EXERCISE DESCRIPTION:
All lines before the one containing "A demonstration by", plus that line itself, are to be printed exactly as they appear below.

PROVIDED MATERIAL:
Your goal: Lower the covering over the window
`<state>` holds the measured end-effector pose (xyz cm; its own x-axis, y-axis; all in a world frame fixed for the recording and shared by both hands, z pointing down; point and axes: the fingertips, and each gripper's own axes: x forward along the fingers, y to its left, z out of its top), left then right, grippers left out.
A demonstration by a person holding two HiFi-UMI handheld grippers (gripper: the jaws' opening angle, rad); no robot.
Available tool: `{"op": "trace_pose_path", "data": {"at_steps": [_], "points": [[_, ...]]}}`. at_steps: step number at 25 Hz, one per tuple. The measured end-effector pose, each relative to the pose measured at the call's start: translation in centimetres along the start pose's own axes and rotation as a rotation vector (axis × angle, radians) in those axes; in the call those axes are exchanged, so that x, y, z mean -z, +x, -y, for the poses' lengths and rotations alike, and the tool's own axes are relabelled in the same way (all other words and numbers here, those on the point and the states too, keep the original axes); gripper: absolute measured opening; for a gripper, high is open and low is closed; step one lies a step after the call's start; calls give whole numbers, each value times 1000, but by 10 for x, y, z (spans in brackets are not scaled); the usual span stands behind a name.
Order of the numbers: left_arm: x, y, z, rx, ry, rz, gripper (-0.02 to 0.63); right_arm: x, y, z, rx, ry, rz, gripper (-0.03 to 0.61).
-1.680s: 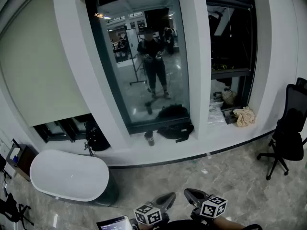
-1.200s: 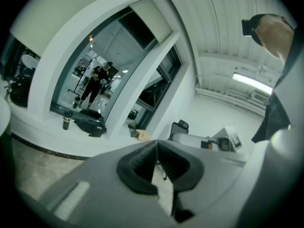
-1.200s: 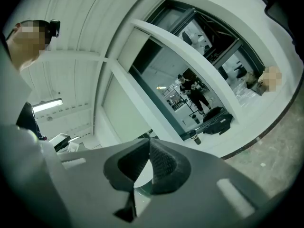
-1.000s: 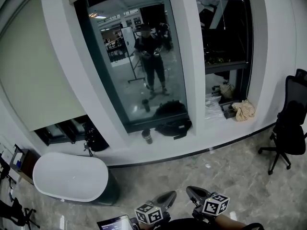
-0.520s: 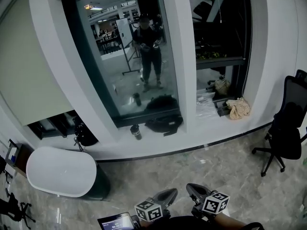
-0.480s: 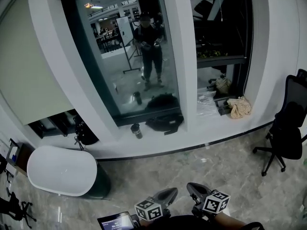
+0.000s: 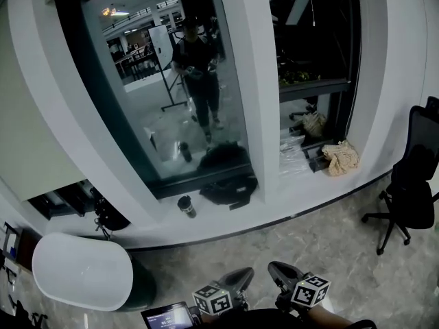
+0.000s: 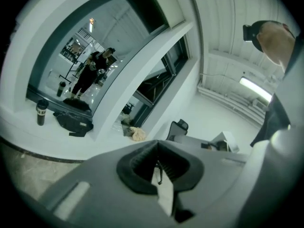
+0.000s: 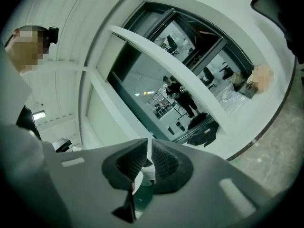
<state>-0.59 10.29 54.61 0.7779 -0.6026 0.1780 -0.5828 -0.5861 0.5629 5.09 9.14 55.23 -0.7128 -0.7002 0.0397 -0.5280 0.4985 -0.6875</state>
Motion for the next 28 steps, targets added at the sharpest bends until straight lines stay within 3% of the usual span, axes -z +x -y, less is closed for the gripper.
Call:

ANSWER TO THE PROBLEM:
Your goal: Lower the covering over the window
`<state>` holds the measured end-effector pose (xyz cm; its own x-axis, y-axis; all in a world frame fixed for the recording and shared by both hands, z pointing down; point and axes: the fingertips, and each gripper's own axes: x forward along the fingers, y to its left, z out of its top), left then right, grippers left out.
A demonstration by a person holding two HiFi-UMI handheld grippers (gripper: the jaws' opening angle, rad); no robot.

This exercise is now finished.